# [Your goal]
What you give back should be exactly the opening lines of the data, ending with the line that contains "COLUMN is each" and including it.

# [Exercise data]
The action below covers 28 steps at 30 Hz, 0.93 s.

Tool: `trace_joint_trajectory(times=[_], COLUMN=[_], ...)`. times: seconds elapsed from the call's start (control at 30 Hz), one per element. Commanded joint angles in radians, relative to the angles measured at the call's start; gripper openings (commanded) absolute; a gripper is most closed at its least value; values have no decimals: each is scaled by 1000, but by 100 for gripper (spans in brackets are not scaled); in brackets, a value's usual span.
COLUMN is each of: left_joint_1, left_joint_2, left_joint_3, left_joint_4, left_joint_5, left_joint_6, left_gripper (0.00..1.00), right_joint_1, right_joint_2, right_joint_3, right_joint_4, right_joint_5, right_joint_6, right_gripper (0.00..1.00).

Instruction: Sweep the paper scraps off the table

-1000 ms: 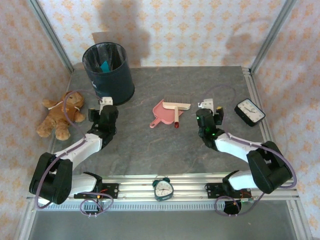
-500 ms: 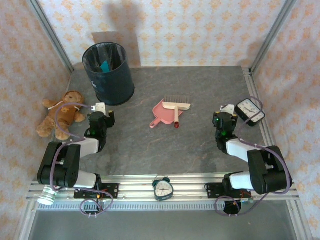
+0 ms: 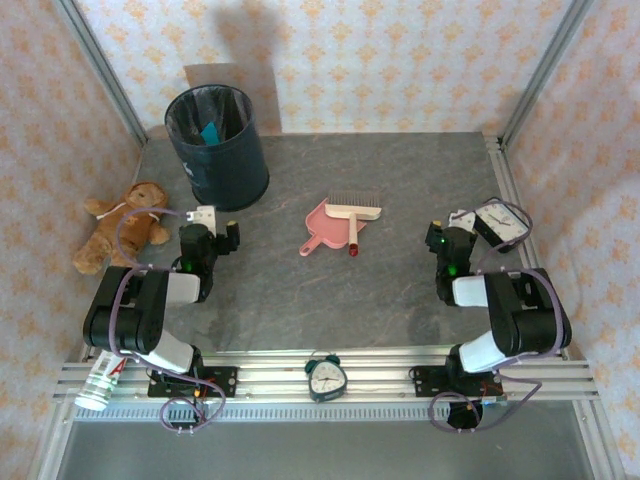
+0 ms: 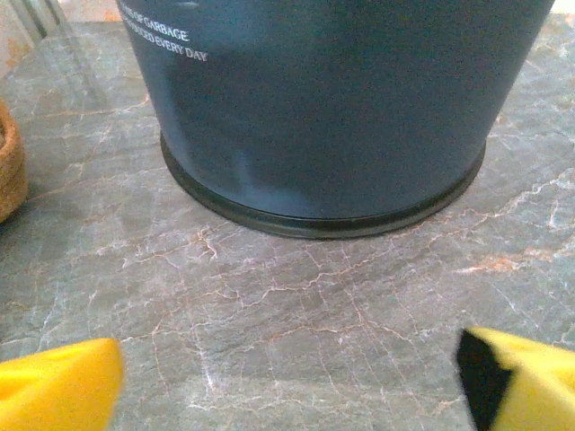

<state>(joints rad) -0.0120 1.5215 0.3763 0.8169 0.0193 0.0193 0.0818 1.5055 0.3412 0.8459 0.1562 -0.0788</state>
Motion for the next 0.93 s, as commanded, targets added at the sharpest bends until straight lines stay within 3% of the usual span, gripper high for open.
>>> trace_joint_trajectory(times=[0.0, 0.2, 0.9], left_joint_1=[4, 4, 3], left_joint_2=[0, 0, 0], left_joint_3=[20, 23, 24], left_joint_4=[30, 24, 24], left_joint_5=[-19, -5, 0], left_joint_6=[-7, -1, 2], left_gripper=[100, 100, 100], right_joint_1=[-8, -18, -19], right_joint_2=[13, 21, 19], right_joint_3=[34, 62, 63], right_joint_4=[14, -32, -31], right_joint_5=[1, -4, -4], right_joint_6=[22, 33, 32], right_gripper=[74, 100, 99])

# [Result of the exercise]
The action below covers 28 steps at 30 Hz, 0.93 s.

Tool: `trace_joint_trajectory(times=[_], COLUMN=[_], ...)`. times: seconds elapsed from the call's start (control at 30 Hz), one per element. Commanded joint angles in radians, relative to the angles measured at the call's start; gripper openings (commanded) absolute; a gripper is most closed at its least value; values have no decimals: each is scaled by 1000, but by 100 for gripper (spans in brackets are not scaled); in brackets, a value's usual span.
COLUMN is each of: left_joint_1, left_joint_2, left_joint_3, left_joint_4, left_joint_5, left_joint_6, left_gripper (0.00..1.00), right_joint_1, right_joint_2, right_joint_3, right_joint_4, right_joint_5, right_joint_6, right_gripper (0.00..1.00).

Now the exercise is complete.